- Extracted records -
*-*-*

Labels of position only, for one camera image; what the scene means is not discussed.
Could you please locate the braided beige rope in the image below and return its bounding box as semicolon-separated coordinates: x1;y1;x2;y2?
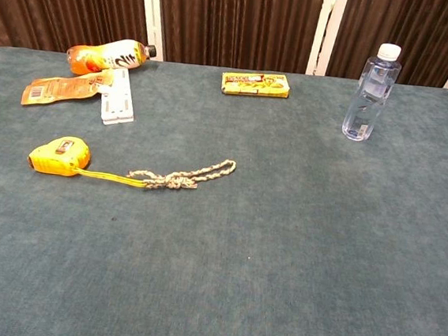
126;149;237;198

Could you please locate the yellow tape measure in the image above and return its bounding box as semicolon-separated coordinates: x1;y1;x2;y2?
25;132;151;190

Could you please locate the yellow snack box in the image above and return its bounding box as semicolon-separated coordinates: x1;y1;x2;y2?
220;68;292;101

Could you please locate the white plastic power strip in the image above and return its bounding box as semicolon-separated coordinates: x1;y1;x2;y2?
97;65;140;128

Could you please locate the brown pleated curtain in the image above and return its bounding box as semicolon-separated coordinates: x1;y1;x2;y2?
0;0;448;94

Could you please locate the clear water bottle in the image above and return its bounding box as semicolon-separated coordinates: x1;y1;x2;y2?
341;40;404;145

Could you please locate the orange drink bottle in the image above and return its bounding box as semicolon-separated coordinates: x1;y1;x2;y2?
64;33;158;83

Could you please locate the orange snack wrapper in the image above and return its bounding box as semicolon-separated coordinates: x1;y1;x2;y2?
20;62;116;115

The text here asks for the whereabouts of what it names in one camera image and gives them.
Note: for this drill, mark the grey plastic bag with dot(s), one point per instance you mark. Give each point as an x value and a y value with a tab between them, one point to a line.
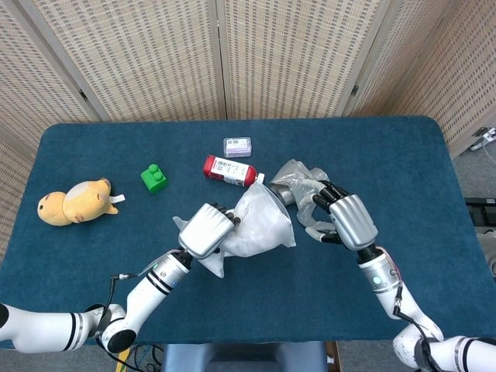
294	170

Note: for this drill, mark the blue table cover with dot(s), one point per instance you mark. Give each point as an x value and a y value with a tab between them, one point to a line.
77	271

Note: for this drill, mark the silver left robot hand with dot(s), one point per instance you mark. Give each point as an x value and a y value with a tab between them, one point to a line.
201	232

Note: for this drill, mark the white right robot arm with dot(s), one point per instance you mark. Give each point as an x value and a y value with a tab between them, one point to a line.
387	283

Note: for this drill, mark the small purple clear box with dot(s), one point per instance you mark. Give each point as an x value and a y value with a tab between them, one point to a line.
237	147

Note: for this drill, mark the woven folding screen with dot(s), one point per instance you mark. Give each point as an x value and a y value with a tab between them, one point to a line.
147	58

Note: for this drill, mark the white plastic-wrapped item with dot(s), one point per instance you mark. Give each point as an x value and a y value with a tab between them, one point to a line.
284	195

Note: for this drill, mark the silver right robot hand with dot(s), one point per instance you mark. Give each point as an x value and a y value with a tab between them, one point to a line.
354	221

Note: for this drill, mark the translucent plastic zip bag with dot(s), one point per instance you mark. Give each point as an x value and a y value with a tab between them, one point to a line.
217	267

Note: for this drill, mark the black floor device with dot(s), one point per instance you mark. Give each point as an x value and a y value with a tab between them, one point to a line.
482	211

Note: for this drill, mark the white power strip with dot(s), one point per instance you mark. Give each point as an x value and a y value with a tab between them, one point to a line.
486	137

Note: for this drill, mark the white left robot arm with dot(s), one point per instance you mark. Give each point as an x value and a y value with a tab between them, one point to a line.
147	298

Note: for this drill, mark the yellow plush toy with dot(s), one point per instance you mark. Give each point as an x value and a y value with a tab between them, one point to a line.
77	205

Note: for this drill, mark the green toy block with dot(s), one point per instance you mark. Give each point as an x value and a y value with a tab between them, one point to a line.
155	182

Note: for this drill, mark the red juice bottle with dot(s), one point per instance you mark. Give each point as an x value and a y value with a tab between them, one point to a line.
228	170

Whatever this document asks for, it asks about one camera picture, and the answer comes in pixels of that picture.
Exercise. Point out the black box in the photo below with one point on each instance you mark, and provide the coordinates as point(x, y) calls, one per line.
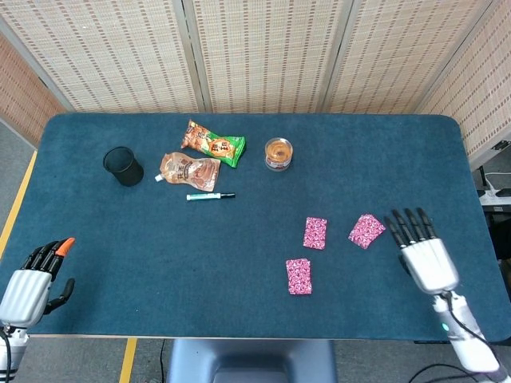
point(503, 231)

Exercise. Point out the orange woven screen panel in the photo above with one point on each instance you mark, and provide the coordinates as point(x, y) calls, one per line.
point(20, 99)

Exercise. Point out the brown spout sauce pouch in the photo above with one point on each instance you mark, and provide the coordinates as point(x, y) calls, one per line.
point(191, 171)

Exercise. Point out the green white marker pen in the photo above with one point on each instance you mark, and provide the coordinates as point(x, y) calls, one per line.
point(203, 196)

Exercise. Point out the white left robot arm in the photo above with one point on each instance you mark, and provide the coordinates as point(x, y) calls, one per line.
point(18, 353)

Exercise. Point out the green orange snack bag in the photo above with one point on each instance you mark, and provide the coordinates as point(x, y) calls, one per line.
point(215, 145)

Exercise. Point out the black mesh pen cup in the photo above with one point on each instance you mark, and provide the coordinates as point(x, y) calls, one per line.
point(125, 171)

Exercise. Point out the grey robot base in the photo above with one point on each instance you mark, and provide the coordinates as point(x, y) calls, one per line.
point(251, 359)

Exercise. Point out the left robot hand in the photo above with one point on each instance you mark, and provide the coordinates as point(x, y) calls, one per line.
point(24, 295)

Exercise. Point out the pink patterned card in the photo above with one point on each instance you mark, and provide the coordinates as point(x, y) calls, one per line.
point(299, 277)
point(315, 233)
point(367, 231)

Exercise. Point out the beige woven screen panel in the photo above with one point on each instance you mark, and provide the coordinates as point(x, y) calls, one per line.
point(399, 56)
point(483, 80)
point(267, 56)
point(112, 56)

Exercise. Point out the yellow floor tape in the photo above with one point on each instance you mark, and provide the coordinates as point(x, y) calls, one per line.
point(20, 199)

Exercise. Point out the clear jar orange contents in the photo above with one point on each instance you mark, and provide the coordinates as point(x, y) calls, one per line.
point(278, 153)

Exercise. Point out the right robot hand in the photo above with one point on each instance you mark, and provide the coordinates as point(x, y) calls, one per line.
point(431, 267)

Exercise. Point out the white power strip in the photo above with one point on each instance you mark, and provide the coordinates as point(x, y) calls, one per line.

*-*-*

- What this task involves -
Reproduce every entry word for word, but omit the pictures.

- Response to this task -
Labels of position only, for one camera image; what the scene means is not discussed.
Could you please locate the braided beige rope in the image below and return its bounding box as semicolon-separated coordinates: x1;y1;x2;y2?
126;149;237;198

Could you please locate the yellow tape measure in the image above and return its bounding box as semicolon-separated coordinates: x1;y1;x2;y2?
25;132;151;190

Could you please locate the yellow snack box in the image above and return its bounding box as semicolon-separated coordinates: x1;y1;x2;y2?
220;68;292;101

Could you please locate the white plastic power strip in the image above and return its bounding box as semicolon-separated coordinates: x1;y1;x2;y2?
97;65;140;128

Could you please locate the brown pleated curtain in the image above and return its bounding box as semicolon-separated coordinates: x1;y1;x2;y2?
0;0;448;94

Could you please locate the clear water bottle in the image above and return its bounding box as semicolon-separated coordinates: x1;y1;x2;y2?
341;40;404;145

Could you please locate the orange drink bottle in the image above and return its bounding box as semicolon-separated coordinates: x1;y1;x2;y2?
64;33;158;83

Could you please locate the orange snack wrapper in the image above and return its bounding box as semicolon-separated coordinates: x1;y1;x2;y2?
20;62;116;115

The text here asks for the whereabouts of what it names in one camera image and gives them.
Note: for this drill, mark the grey plastic bag with dot(s), one point per instance you mark. Give each point as an x value and a y value with a tab between them, one point to a line.
294	170

Note: for this drill, mark the blue table cover with dot(s), one point per instance you mark. Give each point as an x value and a y value with a tab between them, one point to a line.
77	271

Note: for this drill, mark the silver left robot hand with dot(s), one point per instance you mark. Give each point as an x value and a y value with a tab between them, one point to a line.
201	232

Note: for this drill, mark the white right robot arm with dot(s), one point per instance you mark. Give each point as an x value and a y value with a tab between them, one point to a line.
387	283

Note: for this drill, mark the small purple clear box with dot(s), one point per instance you mark. Give each point as an x value and a y value with a tab between them, one point to a line.
237	147

Note: for this drill, mark the woven folding screen with dot(s), one point per instance you mark. Give each point as an x value and a y value with a tab between them, one point to a line.
147	58

Note: for this drill, mark the white plastic-wrapped item with dot(s), one point per instance you mark. Give each point as an x value and a y value with a tab between them, one point to a line.
284	195

Note: for this drill, mark the silver right robot hand with dot(s), one point per instance you mark. Give each point as an x value and a y value with a tab between them, one point to a line.
354	221

Note: for this drill, mark the translucent plastic zip bag with dot(s), one point per instance you mark. Give each point as an x value and a y value with a tab between them, one point to a line.
217	267

Note: for this drill, mark the black floor device with dot(s), one point per instance you mark. Give each point as an x value and a y value with a tab between them, one point to a line.
482	211

Note: for this drill, mark the white power strip with dot(s), one point per instance you mark. Give each point as an x value and a y value with a tab between them, one point to a line.
486	137

Note: for this drill, mark the white left robot arm with dot(s), one point per instance you mark. Give each point as an x value and a y value with a tab between them, one point to a line.
147	298

Note: for this drill, mark the yellow plush toy with dot(s), one point per instance you mark. Give each point as an x value and a y value with a tab between them, one point to a line.
77	205

Note: for this drill, mark the green toy block with dot(s), one point per instance you mark. Give each point as an x value and a y value with a tab between them, one point to a line.
155	182

Note: for this drill, mark the red juice bottle with dot(s), one point per instance you mark. Give each point as an x value and a y value with a tab between them, one point to a line.
228	170

Whatever this document asks for, it asks about one camera picture, and the answer comes in pixels of that picture.
Exercise. Point out the black box in the photo below with one point on each instance you mark, and provide the coordinates as point(x, y) calls, one per line.
point(503, 231)

Exercise. Point out the orange woven screen panel in the photo above with one point on each instance you mark, and provide the coordinates as point(x, y) calls, one per line.
point(20, 99)

Exercise. Point out the brown spout sauce pouch in the photo above with one point on each instance you mark, and provide the coordinates as point(x, y) calls, one per line.
point(191, 171)

Exercise. Point out the green white marker pen in the photo above with one point on each instance you mark, and provide the coordinates as point(x, y) calls, one per line.
point(203, 196)

Exercise. Point out the white left robot arm in the photo above with one point on each instance you mark, and provide the coordinates as point(x, y) calls, one per line.
point(18, 353)

Exercise. Point out the green orange snack bag in the photo above with one point on each instance you mark, and provide the coordinates as point(x, y) calls, one per line.
point(215, 145)

Exercise. Point out the black mesh pen cup in the photo above with one point on each instance you mark, and provide the coordinates as point(x, y) calls, one per line.
point(125, 171)

Exercise. Point out the grey robot base in the photo above with one point on each instance you mark, and provide the coordinates as point(x, y) calls, one per line.
point(251, 359)

Exercise. Point out the left robot hand in the photo above with one point on each instance you mark, and provide the coordinates as point(x, y) calls, one per line.
point(24, 295)

Exercise. Point out the pink patterned card in the photo above with one point on each instance you mark, and provide the coordinates as point(x, y) calls, one per line.
point(299, 277)
point(315, 233)
point(367, 231)

Exercise. Point out the beige woven screen panel in the photo above with one point on each instance you mark, and provide the coordinates as point(x, y) calls, one per line.
point(399, 56)
point(483, 80)
point(267, 56)
point(112, 56)

Exercise. Point out the yellow floor tape in the photo above with one point on each instance you mark, and provide the coordinates as point(x, y) calls, one per line.
point(20, 199)

Exercise. Point out the clear jar orange contents in the photo above with one point on each instance you mark, and provide the coordinates as point(x, y) calls, one per line.
point(278, 153)

Exercise. Point out the right robot hand in the photo above with one point on each instance you mark, and provide the coordinates as point(x, y) calls, one per line.
point(431, 267)

Exercise. Point out the white power strip in the photo above with one point on each instance you mark, and provide the coordinates as point(x, y) calls, one per line.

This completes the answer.